My target group of focus for my dissertation is McDonalds. I have chosen this particular multinational firm because it is a global firm which has had tremendous success and growth rate in China. Access to data shall be through the use of secondary data which is easy to obtain from their website, other academic websites such as Institute of International Economics http://iie.com and The World Trade Organisation http://www.wto.org. I will also use different journals and articles written by academic scholars such as Harvard Business Review, Journal of International Business Studies and International Business Review and critics of reports from other journals. I assessed the suitability of using a case study by looking at my research questions, objectives and research situation. When a researcher is willing to answer a ‘how and or why’ questions and has the intention to examine a phenomenon occurring in real life context, his/her preference will be to conduct a case study (Yin, 2009). I realized that using a case study approach would be the best approach to answer my questions in my research. Yin (2009) and Ghauri & Gronhaug (2005) also argued that the use of a case study can be justified as a suitable method when an investigator conducts an explanatory research with the purpose to answer any ‘what’ question. Yin (1994) developed a comparative analysis between case studies and other different approaches with experiments, and he presented three scenarios in which the use of a case study is the preferred method, and one of them involves my research: if I intend to follow an academic research that has presented some findings on a particular topic, and if I discover a company that is embedded in that particular topic, using a case study method will afford me the possibility to confirm the theory.

A research approach describes a researcher’s intent with the research as well as nature of the case studies. Yin (1994) categorizes three different research approaches exploratory, explanatory and descriptive. This thesis follows mainly an explanatory research approach. Explanatory research attempts to establish various explanations for the same phenomenon. It aims at illustrating why one event leads to the other and therefore it deals with cause-effect relationships. My research questions have been constructed and aimed at finding an explanation why firms decide to take certain actions, for example, choosing a certain strategy over the other. I shall use the Causal Research Philosophy because it examines the cause-and-effect relationship among my variables which includes the internationalisation process and the success of the firm.

A deductive case study is based on “grounded theories”, i.e. developing propositions from current theory and testing them in the real world (Dubois & Gadde, 2002). In my thesis, the point of departure is test the existing theory i.e. internationalisation via the Uppsala Model, using a particular assumption. By conducting a logical deduction of the findings, the theory is either confirmed or modified in line with the new conclusion (Yin 1994).

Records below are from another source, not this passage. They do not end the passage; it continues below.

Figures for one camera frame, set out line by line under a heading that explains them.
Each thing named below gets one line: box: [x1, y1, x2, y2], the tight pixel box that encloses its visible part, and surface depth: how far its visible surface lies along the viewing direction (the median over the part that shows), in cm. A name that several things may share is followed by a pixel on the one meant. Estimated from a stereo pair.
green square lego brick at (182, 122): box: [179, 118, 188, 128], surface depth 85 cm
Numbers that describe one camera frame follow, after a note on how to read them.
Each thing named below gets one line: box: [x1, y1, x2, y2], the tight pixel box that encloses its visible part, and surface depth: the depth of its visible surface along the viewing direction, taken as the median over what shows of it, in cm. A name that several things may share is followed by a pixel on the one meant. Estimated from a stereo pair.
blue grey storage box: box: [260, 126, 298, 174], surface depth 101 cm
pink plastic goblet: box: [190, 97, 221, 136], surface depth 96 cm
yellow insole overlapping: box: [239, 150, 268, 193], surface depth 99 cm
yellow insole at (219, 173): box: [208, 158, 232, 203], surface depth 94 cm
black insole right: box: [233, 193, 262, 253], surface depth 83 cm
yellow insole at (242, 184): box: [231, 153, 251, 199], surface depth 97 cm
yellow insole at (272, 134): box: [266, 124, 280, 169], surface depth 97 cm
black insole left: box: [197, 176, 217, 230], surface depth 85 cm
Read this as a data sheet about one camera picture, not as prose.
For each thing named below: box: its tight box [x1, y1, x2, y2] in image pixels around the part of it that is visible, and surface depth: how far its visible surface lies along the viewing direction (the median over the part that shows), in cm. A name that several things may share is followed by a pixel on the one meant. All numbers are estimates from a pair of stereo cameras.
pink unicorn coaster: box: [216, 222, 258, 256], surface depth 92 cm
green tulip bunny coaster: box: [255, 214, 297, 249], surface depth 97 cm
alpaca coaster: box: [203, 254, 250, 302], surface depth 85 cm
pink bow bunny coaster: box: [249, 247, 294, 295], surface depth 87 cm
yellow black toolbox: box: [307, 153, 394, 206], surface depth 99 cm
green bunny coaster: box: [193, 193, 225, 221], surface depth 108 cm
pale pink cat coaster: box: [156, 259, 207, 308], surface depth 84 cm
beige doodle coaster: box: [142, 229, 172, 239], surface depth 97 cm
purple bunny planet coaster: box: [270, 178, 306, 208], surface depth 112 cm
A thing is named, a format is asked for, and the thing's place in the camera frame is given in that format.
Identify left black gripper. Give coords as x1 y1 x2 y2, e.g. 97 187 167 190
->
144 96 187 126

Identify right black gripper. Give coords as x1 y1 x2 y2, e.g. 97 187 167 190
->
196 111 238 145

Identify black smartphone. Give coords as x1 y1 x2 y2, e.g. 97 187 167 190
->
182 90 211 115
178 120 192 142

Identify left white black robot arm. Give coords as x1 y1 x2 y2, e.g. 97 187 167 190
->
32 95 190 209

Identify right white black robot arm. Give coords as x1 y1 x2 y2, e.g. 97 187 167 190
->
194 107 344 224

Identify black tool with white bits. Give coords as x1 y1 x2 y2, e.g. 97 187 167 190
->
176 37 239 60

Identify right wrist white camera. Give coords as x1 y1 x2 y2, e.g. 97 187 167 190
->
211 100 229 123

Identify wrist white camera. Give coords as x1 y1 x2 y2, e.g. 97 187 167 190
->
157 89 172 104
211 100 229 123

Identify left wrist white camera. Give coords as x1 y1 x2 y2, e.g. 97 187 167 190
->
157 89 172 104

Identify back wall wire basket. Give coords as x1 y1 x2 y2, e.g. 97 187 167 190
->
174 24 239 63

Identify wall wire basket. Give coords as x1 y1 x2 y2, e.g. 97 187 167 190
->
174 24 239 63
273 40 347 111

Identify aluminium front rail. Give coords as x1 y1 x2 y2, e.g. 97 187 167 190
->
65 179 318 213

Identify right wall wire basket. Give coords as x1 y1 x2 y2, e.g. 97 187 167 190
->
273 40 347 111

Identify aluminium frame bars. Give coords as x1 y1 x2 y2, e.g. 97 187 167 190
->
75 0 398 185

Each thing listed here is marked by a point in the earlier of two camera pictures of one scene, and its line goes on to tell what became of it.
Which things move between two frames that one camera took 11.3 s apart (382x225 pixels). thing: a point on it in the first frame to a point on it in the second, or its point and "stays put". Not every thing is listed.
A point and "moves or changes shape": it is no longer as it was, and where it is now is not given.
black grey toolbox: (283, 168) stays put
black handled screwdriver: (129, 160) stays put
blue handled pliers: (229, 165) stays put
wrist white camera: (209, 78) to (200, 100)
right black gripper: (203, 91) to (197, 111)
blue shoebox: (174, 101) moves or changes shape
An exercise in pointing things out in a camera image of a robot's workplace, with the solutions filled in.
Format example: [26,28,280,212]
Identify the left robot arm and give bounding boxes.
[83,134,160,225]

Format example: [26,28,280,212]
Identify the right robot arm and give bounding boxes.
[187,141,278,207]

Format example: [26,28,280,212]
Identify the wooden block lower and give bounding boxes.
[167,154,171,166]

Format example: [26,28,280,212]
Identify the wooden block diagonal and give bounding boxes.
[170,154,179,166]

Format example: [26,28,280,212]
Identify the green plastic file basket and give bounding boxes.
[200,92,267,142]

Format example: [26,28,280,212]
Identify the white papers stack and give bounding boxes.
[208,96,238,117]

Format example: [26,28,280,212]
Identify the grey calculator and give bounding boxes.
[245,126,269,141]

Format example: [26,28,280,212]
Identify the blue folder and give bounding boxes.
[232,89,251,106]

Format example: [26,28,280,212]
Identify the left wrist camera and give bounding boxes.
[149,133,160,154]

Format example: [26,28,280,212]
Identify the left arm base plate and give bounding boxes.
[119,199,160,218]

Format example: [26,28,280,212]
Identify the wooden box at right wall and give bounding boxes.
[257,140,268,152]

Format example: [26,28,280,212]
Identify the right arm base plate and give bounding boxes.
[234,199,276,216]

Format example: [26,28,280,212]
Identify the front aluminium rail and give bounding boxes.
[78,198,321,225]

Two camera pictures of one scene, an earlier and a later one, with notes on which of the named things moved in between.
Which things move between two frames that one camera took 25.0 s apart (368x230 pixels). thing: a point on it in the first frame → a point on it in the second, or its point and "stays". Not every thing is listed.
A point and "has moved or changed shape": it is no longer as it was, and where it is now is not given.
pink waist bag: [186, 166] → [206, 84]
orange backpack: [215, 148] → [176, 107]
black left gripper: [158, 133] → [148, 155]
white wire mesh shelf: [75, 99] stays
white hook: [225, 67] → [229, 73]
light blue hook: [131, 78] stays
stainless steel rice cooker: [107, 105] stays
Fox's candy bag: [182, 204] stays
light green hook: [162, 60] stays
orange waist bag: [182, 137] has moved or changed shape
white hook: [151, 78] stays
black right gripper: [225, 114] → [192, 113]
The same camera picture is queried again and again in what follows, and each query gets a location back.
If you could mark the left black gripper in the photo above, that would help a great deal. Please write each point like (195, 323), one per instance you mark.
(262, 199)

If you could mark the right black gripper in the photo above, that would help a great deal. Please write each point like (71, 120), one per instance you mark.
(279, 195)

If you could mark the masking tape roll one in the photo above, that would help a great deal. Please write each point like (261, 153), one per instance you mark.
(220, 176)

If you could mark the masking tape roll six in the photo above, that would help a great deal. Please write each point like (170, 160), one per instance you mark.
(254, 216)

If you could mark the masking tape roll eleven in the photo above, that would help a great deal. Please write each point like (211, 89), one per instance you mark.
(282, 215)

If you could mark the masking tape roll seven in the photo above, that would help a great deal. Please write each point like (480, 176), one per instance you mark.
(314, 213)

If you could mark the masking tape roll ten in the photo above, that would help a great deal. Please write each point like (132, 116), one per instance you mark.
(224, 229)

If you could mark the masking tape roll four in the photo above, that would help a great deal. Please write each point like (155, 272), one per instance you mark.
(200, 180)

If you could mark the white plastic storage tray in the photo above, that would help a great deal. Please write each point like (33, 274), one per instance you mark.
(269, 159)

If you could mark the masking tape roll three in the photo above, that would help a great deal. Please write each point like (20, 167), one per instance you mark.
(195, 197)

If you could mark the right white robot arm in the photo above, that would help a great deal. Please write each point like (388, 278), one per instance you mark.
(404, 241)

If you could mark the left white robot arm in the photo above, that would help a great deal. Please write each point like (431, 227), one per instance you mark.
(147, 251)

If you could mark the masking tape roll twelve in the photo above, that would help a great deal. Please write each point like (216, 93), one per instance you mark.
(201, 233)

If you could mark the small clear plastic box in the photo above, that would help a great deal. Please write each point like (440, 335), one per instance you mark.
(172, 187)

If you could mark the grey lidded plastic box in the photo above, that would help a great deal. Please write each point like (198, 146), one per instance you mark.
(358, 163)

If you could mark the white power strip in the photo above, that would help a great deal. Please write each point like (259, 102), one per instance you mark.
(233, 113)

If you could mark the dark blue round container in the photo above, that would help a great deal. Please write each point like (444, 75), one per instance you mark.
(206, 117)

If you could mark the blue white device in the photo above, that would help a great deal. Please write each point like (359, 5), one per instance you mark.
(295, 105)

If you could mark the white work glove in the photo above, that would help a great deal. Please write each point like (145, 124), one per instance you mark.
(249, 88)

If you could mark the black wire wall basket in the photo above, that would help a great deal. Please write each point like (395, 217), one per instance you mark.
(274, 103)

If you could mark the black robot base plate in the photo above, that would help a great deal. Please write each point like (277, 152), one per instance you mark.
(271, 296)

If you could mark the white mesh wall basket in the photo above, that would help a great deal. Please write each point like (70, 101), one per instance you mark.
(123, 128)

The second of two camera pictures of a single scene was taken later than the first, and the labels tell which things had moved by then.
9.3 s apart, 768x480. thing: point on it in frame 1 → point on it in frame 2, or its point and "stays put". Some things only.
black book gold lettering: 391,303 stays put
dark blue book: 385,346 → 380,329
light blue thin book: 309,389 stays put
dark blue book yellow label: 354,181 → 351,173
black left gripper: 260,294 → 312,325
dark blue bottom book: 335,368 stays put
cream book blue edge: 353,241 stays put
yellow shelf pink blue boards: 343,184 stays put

Due to an increasing number of findings in the internationalization process, current and existing research has limited application. Internationalization of a firm is a broad topic and a complex phenomenon; it is difficult to recognize internationalization process from different firms, so in order to come up with good analysis and clear understanding I have to limit my research to two case studies to be able to make a realistic comparism. To contribute a coherent piece of research, the area of this study must be scoped to achieve the quality of research. Another important factor is time. The given time frame makes it difficult to compare many firms so I have to limit the study to two companies, instead of several companies to be able to compare differently how the strategies have been efficiently applied.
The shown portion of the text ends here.